(Bloomberg) -- Pacific Investment Management Co. expects the Bank of Japan to raise interest rates two more times this year, boosting future returns on the nation’s government bonds.

The BOJ will raise the policy rate to 0.25% in July or September, to 0.5% in December or next January, and to 1% during 2025, according to Tomoya Masanao, co-head of Japan and Asia-Pacific portfolio management at Pimco. He expects the yield on the five-year JGB to be around 0.9% at the end of 2024 and the yield on the 10-year JGB to be around 1.25%.

For a decade, the BOJ kept interest rates and volatility low, making the country’s debt an unattractive investment. With the higher rates, JGBs will gain and active managers will also be able to boost performance by trading, according to Masanao. 

“It will be a good opportunity for investors to return to the Japanese bond market,” he said. “There is no doubt that this will become a very important market.” 
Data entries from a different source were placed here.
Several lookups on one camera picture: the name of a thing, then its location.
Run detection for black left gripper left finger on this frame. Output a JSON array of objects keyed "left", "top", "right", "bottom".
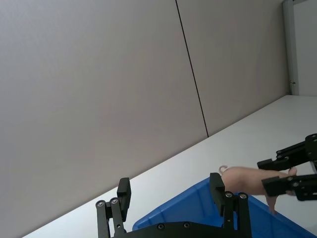
[{"left": 96, "top": 177, "right": 131, "bottom": 238}]

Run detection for blue plastic bin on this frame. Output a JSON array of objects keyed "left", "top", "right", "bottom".
[{"left": 132, "top": 178, "right": 317, "bottom": 238}]

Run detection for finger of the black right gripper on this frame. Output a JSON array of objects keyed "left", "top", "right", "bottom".
[
  {"left": 261, "top": 173, "right": 317, "bottom": 202},
  {"left": 257, "top": 133, "right": 317, "bottom": 172}
]

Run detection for pink toy pig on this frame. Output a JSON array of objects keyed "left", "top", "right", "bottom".
[{"left": 218, "top": 165, "right": 298, "bottom": 215}]

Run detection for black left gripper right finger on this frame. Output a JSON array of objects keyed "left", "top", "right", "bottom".
[{"left": 210, "top": 173, "right": 252, "bottom": 233}]

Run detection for grey door frame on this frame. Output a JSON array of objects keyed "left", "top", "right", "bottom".
[{"left": 282, "top": 0, "right": 317, "bottom": 96}]

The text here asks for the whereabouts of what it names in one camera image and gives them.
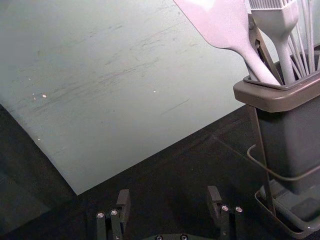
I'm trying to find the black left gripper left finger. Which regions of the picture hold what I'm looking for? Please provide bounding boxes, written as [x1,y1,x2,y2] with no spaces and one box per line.
[96,188,131,240]

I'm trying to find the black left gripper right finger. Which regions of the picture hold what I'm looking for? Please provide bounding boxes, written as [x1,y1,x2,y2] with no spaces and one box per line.
[206,185,244,240]

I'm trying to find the black table cloth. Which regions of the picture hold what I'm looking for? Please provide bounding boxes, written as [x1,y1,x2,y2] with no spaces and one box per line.
[0,43,320,240]

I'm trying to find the grey plastic utensil holder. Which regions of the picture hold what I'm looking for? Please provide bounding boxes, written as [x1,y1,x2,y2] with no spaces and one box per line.
[232,60,320,196]

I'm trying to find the steel kitchen tongs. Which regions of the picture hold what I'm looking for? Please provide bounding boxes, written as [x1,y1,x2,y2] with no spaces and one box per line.
[247,19,285,85]

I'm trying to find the pale grey silicone spatula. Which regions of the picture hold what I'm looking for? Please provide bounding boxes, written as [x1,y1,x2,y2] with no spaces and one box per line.
[172,0,281,86]

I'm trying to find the pale grey silicone basting brush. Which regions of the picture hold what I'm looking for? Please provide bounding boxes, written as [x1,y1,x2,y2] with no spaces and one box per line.
[248,0,301,85]

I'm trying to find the plain pale wall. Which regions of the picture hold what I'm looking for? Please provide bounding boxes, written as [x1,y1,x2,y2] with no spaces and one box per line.
[0,0,320,196]

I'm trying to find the pale grey wire whisk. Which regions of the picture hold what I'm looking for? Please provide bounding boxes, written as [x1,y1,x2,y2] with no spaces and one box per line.
[287,0,318,79]

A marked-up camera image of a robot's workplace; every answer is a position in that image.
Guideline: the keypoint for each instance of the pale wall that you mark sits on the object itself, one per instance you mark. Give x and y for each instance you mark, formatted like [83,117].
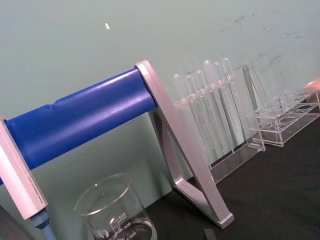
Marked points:
[75,37]

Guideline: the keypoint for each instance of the black table cloth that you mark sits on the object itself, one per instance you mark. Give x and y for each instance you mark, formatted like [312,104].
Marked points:
[275,200]

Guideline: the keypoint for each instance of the clear acrylic test tube rack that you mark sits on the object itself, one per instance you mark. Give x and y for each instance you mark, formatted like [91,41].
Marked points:
[287,122]

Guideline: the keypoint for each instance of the clear acrylic dropper rack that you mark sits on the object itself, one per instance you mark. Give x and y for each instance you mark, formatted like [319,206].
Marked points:
[252,100]

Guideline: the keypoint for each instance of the grey pipette with blue shaft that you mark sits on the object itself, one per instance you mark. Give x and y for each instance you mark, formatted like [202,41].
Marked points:
[17,165]

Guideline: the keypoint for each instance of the grey stand with blue bar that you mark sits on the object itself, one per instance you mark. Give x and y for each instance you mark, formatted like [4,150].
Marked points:
[82,117]

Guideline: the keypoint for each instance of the clear glass beaker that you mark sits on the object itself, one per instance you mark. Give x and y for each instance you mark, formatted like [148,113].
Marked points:
[112,212]

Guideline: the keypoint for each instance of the pink object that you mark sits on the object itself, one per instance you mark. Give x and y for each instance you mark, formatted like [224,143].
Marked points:
[313,85]

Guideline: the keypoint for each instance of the small grey strip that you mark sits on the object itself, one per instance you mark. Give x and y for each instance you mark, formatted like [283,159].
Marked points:
[209,235]
Masanao, who has three decades of experience in the yen interest rate market, said there are “investment opportunities where there are inefficiencies” in Japan’s bond markets. That includes the market’s “fragmentation,” with banks focused on medium- to long-term bonds and insurers targeting ultra-long-term debt such as 30-year notes. The fact that the BOJ holds half of JGBs also distorts the market, he said.

The BOJ began moving away from its ultra-easy monetary policy by raising interest rates for the first time in 17 years in March. It is widely expected to indicate a policy of reducing its large-scale JGB purchases at its June 14 monetary policy meeting.

Masanao will also be watching whether the BOJ’s monetary policy will be affected by the exchange rate in the future. While the yen’s depreciation has benefited exporters, it has had a negative impact on households. 

“The BOJ will no longer be able to say that exchange rates are outside its jurisdiction,” he said. As the relationship between monetary policy and exchange rates strengthens, “a global perspective will become more necessary to generate excess earnings,” he said.